We gain the ability to always do $node->nid and use node_save() and other handy things. But we don’t really need nodes, and it frustrates me having to do the extra INNER JOINs on node_revisions etc. So we’re trialing not using nodes at all for one of our content types – our customers. We just have a simple ‘id’ field now in one single table. We no longer need to INNER JOIN node and node_revisions. We haven’t had any problems so far, but the new hire is finding it much easier to code now, without the ‘baggage’ of Drupal.

The future

Our current plan is to gently migrate away from Drupal, perhaps altogether. We like the idea of building our own framework again, one that does exactly what it needs to do for our site. Its not something we can do overnight. Ours is a yearly cycle, following the academic year, and the current plan is to fork the codebase in around January/February and that would mark the beginning of our own framework if we still feel that way then.
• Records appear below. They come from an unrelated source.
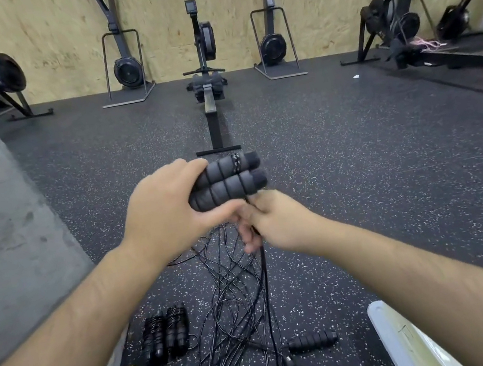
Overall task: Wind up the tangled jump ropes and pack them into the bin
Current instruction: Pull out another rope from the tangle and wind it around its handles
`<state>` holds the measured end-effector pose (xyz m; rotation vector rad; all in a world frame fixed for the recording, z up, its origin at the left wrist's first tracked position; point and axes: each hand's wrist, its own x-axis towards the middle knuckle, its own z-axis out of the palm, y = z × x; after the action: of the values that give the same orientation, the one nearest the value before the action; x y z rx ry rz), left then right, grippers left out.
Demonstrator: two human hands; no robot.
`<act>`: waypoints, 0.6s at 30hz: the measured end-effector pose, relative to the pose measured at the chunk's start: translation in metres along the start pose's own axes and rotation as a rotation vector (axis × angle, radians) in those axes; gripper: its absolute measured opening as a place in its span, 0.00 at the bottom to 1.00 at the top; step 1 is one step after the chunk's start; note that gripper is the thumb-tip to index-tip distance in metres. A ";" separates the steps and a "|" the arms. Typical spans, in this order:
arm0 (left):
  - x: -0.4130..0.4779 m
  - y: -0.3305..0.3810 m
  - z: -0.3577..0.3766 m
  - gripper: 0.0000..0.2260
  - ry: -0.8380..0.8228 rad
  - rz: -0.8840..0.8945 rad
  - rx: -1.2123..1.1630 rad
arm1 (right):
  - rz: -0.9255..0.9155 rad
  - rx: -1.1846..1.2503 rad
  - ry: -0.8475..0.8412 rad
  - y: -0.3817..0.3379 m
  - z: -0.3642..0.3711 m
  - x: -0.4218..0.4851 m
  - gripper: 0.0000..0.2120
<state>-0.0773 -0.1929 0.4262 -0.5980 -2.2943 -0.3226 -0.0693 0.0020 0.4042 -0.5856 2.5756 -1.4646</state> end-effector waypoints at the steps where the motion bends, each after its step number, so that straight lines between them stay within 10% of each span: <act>1: 0.000 -0.009 0.002 0.28 0.001 0.005 0.063 | 0.044 0.025 -0.020 -0.001 0.005 0.001 0.13; 10: 0.000 -0.039 0.015 0.30 -0.053 0.088 0.288 | 0.089 -0.404 -0.075 -0.030 -0.002 -0.015 0.15; 18: -0.002 -0.037 0.019 0.29 -0.133 0.151 0.305 | -0.231 -1.101 0.063 -0.047 -0.025 -0.021 0.11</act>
<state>-0.1059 -0.2179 0.4096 -0.6456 -2.3448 0.1418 -0.0445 0.0083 0.4556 -0.9398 3.2653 0.0775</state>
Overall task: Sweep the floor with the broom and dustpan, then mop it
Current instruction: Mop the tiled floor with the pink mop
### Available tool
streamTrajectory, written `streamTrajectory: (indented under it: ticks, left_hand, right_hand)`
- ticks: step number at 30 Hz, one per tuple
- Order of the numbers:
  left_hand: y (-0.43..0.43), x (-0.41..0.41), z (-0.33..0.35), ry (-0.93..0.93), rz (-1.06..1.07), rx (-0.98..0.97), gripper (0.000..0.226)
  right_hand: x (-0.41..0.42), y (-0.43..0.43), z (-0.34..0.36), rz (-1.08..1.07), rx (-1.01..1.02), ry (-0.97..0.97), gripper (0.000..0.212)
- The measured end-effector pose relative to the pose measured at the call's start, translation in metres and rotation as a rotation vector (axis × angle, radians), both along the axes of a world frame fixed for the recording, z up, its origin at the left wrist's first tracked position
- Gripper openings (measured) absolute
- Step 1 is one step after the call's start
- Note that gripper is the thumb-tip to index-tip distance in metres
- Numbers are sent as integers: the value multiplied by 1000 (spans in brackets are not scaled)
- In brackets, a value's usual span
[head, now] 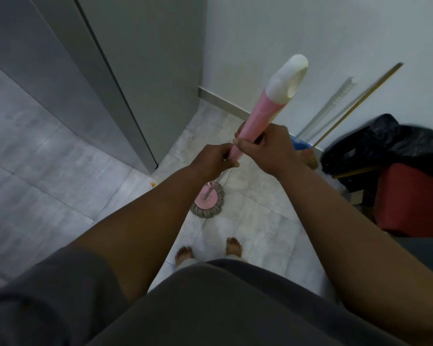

In the meantime, we’ll continue using nodes for most of our content types (if simply because migrating away from them would be a long and arduos task with little reward) and we’ll continue to use FAPI for most our forms. But I see us using our own simple FAPI for more and more forms where we need complete control over them, and I see us extending this FAPI to help us reduce using the same code multiiple times.

I think I still like Drupal. I definitely appreciate the vibrant community. But sometimes I thoroughly hate Drupal and get massively frustrated by it. But I still like it in theory at least. One framework for all my websites. But whilst I just work on one massive website it just has so much less use to me.

You’re more than welcome to urge me to stay with Drupal. In fact, I highly hope someone can manage this. I’ve put a lot of time over the last few years into learning Drupal, and it would be a great waste and a shame to lose all that.